Un lourd bilan sanitaire mondial
Chaque année, les morsures de serpent causent environ 138 000 décès et 400 000 handicaps dans le monde. Près de 4 millions de personnes sont mordues annuellement, dont environ 2 millions en Asie du Sud. Les données restent toutefois sous-estimées dans les régions pauvres, où les populations travaillent souvent pieds nus et manquent d'accès rapide aux soins et aux antivenins.
Situation en France : la vipère péliade en première ligne
La destruction des habitats naturels (forêts, zones humides, prairies) due au changement climatique force ces reptiles à migrer. Si de nombreuses espèces risquent l'extinction locale, d'autres envahissent de nouvelles zones peuplées, augmentant mécaniquement les contacts avec l'homme.
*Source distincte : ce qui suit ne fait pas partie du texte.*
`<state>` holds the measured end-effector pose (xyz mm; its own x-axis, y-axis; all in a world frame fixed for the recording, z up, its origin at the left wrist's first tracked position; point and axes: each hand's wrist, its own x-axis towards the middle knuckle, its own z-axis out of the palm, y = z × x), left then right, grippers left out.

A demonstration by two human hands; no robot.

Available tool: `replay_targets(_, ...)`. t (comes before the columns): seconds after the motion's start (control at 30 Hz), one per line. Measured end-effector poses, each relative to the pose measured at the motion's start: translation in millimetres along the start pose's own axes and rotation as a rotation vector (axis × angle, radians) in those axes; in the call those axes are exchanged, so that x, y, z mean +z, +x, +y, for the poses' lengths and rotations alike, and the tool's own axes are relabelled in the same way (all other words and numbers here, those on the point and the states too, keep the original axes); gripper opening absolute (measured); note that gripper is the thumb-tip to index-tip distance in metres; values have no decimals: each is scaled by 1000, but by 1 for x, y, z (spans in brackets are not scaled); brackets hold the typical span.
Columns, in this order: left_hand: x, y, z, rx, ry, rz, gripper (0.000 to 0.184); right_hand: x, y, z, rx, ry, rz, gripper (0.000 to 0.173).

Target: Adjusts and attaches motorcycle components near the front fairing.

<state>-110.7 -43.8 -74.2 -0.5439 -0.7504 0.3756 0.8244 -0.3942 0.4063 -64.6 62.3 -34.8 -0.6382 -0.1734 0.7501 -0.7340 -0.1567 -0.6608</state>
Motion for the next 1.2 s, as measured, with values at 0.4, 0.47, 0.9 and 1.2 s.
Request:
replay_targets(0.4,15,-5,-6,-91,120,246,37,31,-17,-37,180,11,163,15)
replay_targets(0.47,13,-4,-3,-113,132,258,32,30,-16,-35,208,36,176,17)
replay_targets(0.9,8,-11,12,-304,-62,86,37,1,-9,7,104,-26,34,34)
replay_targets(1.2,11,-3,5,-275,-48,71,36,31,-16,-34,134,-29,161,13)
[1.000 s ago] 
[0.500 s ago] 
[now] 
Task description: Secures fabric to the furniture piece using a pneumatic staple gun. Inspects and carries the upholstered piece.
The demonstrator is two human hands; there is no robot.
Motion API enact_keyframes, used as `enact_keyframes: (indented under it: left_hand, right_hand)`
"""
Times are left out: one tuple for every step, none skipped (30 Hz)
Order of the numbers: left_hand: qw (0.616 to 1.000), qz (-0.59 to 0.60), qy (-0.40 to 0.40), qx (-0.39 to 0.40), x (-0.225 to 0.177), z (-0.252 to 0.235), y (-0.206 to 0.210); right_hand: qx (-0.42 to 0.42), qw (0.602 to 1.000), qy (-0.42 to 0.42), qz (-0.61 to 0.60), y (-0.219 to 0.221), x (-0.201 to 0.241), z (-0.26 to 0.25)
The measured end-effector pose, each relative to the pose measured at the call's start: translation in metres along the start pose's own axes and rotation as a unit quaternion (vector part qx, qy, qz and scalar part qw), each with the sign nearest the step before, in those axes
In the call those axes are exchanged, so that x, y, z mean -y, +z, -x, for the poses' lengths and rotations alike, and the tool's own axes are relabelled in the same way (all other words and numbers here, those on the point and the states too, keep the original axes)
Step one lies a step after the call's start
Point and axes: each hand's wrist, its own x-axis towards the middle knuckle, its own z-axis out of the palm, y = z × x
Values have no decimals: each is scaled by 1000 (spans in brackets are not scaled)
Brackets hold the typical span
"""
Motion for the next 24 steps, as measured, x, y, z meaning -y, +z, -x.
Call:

En France, la vipère péliade devrait ainsi croiser plus fréquemment les humains. Sa morsure n'est généralement pas mortelle si elle est traitée rapidement.
Appel à l'anticipation des autorités
Les auteurs de l'étude exhortent les autorités à anticiper ces changements en améliorant le stockage des antivenins adaptés, en renforçant les capacités hospitalières dans les zones à risque et en facilitant l'accès aux soins pour les populations vulnérables.